Beyond the diet stages, your eating habits change permanently. Meals stay small. Eating too quickly or too much causes discomfort. Many patients find that high-sugar or high-fat foods cause nausea or cramping, which naturally steers them toward better food choices.

Lifelong Nutritional Supplements

Because bariatric surgery changes how your body absorbs nutrients, you will need to take vitamin and mineral supplements for the rest of your life. This is not optional. Deficiencies can develop silently and cause serious problems, from anemia to nerve damage to bone loss.
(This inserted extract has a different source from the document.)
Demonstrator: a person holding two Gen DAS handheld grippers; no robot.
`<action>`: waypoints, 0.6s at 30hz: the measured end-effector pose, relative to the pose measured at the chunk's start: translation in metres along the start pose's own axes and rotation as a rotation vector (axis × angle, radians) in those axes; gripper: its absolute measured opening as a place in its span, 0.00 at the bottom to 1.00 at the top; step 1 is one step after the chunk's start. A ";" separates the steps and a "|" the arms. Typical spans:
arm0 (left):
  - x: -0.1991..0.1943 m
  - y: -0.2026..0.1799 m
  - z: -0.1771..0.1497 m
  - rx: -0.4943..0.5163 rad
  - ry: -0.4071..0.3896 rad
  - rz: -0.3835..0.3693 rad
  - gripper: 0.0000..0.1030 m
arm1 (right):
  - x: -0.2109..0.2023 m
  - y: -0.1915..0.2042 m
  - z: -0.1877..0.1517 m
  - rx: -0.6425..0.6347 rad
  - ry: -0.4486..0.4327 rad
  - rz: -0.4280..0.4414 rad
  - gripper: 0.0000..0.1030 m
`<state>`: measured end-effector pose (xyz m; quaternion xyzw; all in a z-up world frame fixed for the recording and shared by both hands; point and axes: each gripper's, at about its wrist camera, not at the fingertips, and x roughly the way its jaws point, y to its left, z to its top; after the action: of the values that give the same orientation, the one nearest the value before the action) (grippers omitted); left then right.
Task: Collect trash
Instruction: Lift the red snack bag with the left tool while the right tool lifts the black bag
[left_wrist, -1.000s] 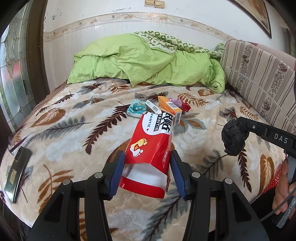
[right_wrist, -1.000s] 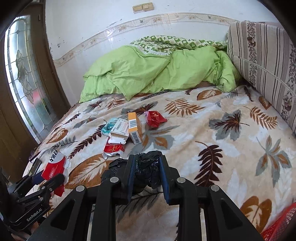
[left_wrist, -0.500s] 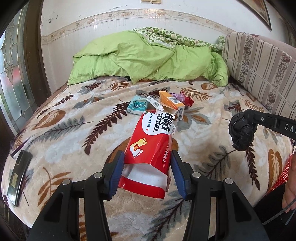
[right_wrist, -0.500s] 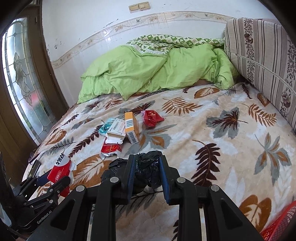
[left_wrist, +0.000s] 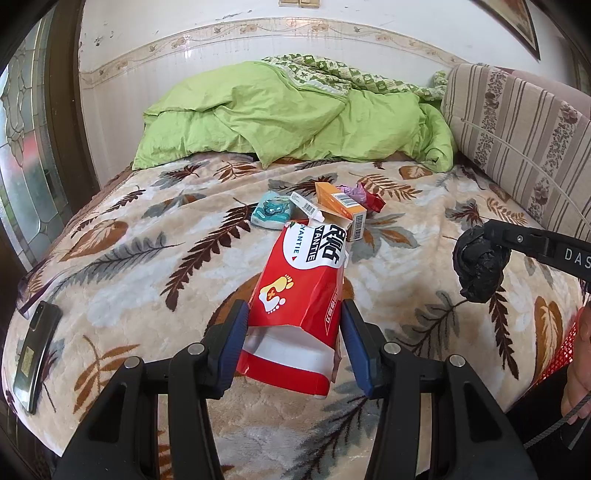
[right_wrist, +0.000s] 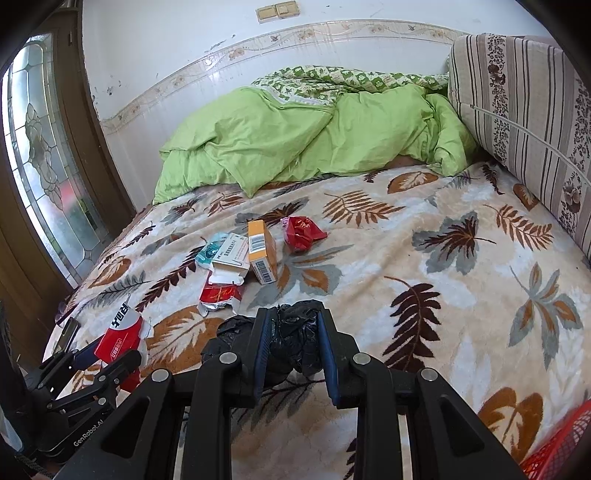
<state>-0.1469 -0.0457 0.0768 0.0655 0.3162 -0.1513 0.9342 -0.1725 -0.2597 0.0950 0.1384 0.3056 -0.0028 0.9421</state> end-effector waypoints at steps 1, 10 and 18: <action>0.000 0.000 0.000 -0.001 0.001 0.000 0.48 | 0.000 0.000 0.000 0.000 0.001 0.002 0.26; 0.000 0.000 0.000 0.000 0.003 -0.002 0.48 | 0.001 0.000 0.000 0.000 0.002 0.001 0.26; 0.000 0.000 -0.001 0.001 0.005 -0.001 0.48 | 0.000 0.000 0.001 0.000 0.001 0.001 0.26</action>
<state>-0.1473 -0.0453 0.0764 0.0663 0.3183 -0.1520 0.9334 -0.1718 -0.2596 0.0953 0.1382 0.3062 -0.0024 0.9419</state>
The core daily supplements include:

  • Calcium: 1,200 to 1,500 mg for most procedures, up to 2,400 mg for the duodenal switch
  • Vitamin D: at least 3,000 IU daily, adjusted based on blood levels
  • Vitamin B12: 350 to 500 micrograms daily by mouth, or a monthly injection
  • Iron: 18 mg minimum for low-risk patients, 45 to 60 mg for menstruating women and those who had a bypass or switch
  • Folate: 400 to 800 micrograms daily, higher for women of childbearing age
  • Thiamin (B1): at least 12 mg daily, ideally 50 mg
  • Vitamins A, E, and K, plus zinc and copper: amounts that vary by procedure type

Regular blood work, typically every few months in the first year and annually after that, monitors for deficiencies so doses can be adjusted.

Risks and Complications

Bariatric surgery has become remarkably safe. The 30-day mortality rate ranges from 0.08% to 0.35%, making it comparable to common operations like gallbladder removal. In-hospital death in the UK runs at just 0.07%.

That said, complications do occur. Overall complication rates run between 10% and 17%, and about 6 to 7% of patients require a reoperation at some point. The most dangerous surgical complication is an anastomotic leak, where the new connections between stomach and intestine fail to seal properly. Leaks are uncommon but serious, increasing mortality risk by up to 15% when they happen. Other possible complications include narrowing at the surgical connections, bleeding, blood clots, and nutritional deficiencies if supplement routines aren’t followed.

Long-term, some patients experience gastric reflux (more common after the sleeve), gallstones from rapid weight loss, or loose skin that may require additional surgery. Weight regain is also possible. While most patients maintain significant weight loss for years, a portion gradually regain some weight after the initial drop, particularly between years three and six. Ongoing follow-up with a bariatric team and consistent lifestyle changes are the strongest predictors of keeping the weight off.